How is the word "indefinite" or "indefinitely" used in Mathematics? eg, "the terms in the sequence repeat indefinitely"
Let's start with the Cambridge Dictionary definitions of the words, indefinite and indefinitely:
indefinite: not exact, not clear, or without clear limits
indefinitely: for a period of time with no fixed end; for an unlimited or unknown amount of time
For instance, if someone says,
"the terms in the sequence repeat indefinitely for every $n≥n_{0}$ for some fixed $n_{0} \in \mathbb{N}$"
what does he mean by that?
Does he mean,
- "The terms in the sequence repeat at least more than once, though I'm not sure how many times."
- "The terms in the sequence repeat I don't know how many number of times, it could be that they might not repeat at all, i.e $0$ times or once or more than once or infinitely many times."
- "The terms in the sequence repeat infinitely many times."

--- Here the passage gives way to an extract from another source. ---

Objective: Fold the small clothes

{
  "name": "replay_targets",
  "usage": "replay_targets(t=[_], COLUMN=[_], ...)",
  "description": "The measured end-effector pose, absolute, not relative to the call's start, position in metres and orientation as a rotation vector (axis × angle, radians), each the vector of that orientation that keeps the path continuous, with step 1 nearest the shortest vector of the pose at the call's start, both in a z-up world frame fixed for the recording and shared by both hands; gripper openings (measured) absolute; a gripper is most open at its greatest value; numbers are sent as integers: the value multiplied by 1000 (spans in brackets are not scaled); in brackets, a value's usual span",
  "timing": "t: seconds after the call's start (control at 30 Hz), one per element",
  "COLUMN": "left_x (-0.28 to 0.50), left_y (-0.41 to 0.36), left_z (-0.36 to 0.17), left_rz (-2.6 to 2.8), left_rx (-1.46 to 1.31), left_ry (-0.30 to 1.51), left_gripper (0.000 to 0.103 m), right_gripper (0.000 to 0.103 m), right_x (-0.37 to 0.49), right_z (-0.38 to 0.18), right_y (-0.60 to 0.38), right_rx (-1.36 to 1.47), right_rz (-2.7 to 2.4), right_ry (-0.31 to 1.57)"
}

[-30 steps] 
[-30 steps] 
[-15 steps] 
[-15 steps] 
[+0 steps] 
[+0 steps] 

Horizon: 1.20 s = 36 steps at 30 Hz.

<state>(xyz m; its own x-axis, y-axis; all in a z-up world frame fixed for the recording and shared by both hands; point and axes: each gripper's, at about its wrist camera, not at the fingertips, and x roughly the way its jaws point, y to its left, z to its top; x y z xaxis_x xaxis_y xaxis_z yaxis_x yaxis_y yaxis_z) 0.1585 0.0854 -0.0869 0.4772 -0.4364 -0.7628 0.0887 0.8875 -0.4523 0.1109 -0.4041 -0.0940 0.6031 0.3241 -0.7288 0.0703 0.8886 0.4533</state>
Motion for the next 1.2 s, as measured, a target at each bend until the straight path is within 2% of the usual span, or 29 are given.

Now based on the definitions above, indefinitely means "unclear or unlimited", so I'd think 2nd statement seems to be the correct choice. However, often times I feel like people tend to mean "infinitely many times" (unlimited times) when they use indefinitely.
I've come across texts (I forget where), which also seem to imply they mean the 3rd statement, that is "infinitely many times" when they use indefinitely.
So really which is it?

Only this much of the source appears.